The Current and Future State of the Senior Housing Market in America

An abundance of capital has produced a fiercely competitive environment in which newer entrants to the senior housing industry are starting to play a more prominent role.
Russ Dey, Vice President, Walker & Dunlop

Russ Dey, Vice President, Walker & Dunlop

The senior housing market today is robust and growing.

Today’s senior housing market across the United States can be characterized by robust growth, opportunity and innovation spurred by the changing demographics and evolving needs of the target resident. Today, there is an abundance of capital, both debt and equity, chasing a limited amount of stabilized, quality product across the industry. This has produced a fiercely competitive environment in which newer entrants to the industry are starting to play a more prominent role. These new investors include predominately multifamily developers and private equity investors who have historically preferred more traditional core commercial real estate assets, and they are now becoming more and more comfortable with the asset class.

These dynamics have driven cap rates down and have forced many market players to seek alternative routes to entry, such as through new development. New development in the right markets and for the right operators has been increasingly accommodated by yield-hungry banks. While there are certainly specific pockets around the country where new supply is outpacing demand, particularly in the assisted living and memory care sector, overall the market remains healthy. Fears of over-supply on a macro level are ultimately tempered by the fact that the real significant demographic wave that people are quick to point out, is still actually about 10 years away.

Key influences and trends to watch—‘Senior Housing 2.0’ approaches

While the recent growth, expansion and overall frenzy that have become synonymous with the senior housing market has given some investors reason to pause, there are still plenty of participants charging forward on both acquisitions and new development. Several predictors underscore these assumptions, including:

  • Recent rate increases by the Fed. On December 16, 2015, rates were raised for the first time in seven years, accompanied by plans for subsequent increases to come in the near future, with impacts on several areas of the Senior Housing market, such as the REITs, remaining to be seen.
  • Long runway for the changing demographics. Given that the baby boomers are only in their early 70s, they still have about 10 years to go before they reach the average age of today’s senior housing residents.
  • Changing needs bringing new challenges to new development, largely stemming from cultural and generational adaptations, will be necessary as the senior housing industry transitions from serving the “grandparent’s generation” to the “parents” as baby boomers continue to age. Such adjustments will require renovation and new development to meet changing demands, such as:
    • larger common areas for increased socialization;
    • expanded amenity offerings; and
    • an increase in dining options.

Additionally, as the average age of residents continues to increase, the industry is faced with having to adapt their care delivery models, both from a programmatic and physical asset standpoint, in order to meet the higher acuity needs of these residents. Examples include providing updated facilities and programs for memory care, given that people are living longer and our understanding of Alzheimer’s and dementia continues to improve.

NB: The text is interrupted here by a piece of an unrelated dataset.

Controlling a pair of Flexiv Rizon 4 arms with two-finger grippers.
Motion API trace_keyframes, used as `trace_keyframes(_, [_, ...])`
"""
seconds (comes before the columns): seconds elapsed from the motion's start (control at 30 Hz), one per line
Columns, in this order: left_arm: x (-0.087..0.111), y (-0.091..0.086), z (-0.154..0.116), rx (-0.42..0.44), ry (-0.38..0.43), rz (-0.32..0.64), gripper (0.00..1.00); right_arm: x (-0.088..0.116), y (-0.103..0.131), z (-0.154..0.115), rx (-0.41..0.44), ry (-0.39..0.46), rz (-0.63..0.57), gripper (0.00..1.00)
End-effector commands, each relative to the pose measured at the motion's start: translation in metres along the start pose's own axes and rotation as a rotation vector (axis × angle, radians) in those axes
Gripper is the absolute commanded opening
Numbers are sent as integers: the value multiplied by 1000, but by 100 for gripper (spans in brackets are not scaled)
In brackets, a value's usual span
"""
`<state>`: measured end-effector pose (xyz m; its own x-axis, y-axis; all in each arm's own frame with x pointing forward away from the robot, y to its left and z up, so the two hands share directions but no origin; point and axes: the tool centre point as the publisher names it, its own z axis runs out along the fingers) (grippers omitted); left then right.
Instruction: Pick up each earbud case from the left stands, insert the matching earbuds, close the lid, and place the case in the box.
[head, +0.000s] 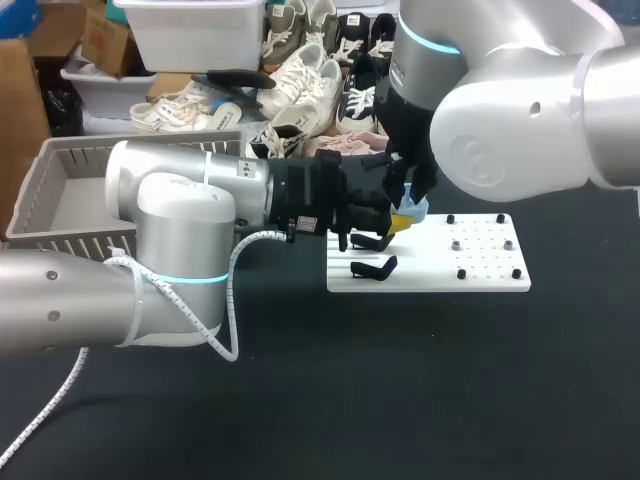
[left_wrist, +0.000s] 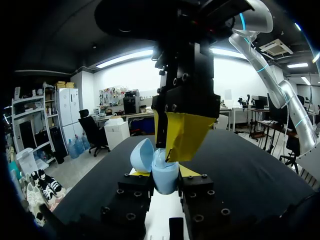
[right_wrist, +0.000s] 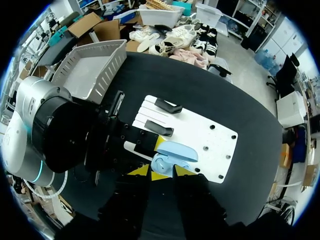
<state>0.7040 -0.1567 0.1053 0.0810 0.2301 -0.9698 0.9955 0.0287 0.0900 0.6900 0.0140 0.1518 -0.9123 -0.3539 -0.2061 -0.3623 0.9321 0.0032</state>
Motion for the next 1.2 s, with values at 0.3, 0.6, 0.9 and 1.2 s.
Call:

Challenges and opportunities: the senior housing market in 2016

One of the biggest opportunities for the senior housing market going forward will be to meet inevitable demand for “affordable” assisted living options, a challenge that requires figuring how to offer affordable rents while still providing the necessary quality of care. While developing properties with smaller units, less expensive building components and fewer flashy amenities certainly helps to bring down costs (and subsequently rents), there is still work to be done before a truly affordable private pay product is available on a level that can scaled to meet the demand.

All things considered, the senior housing market is well-positioned for growth, robust evolution and continued activity—in 2016 and for years to come.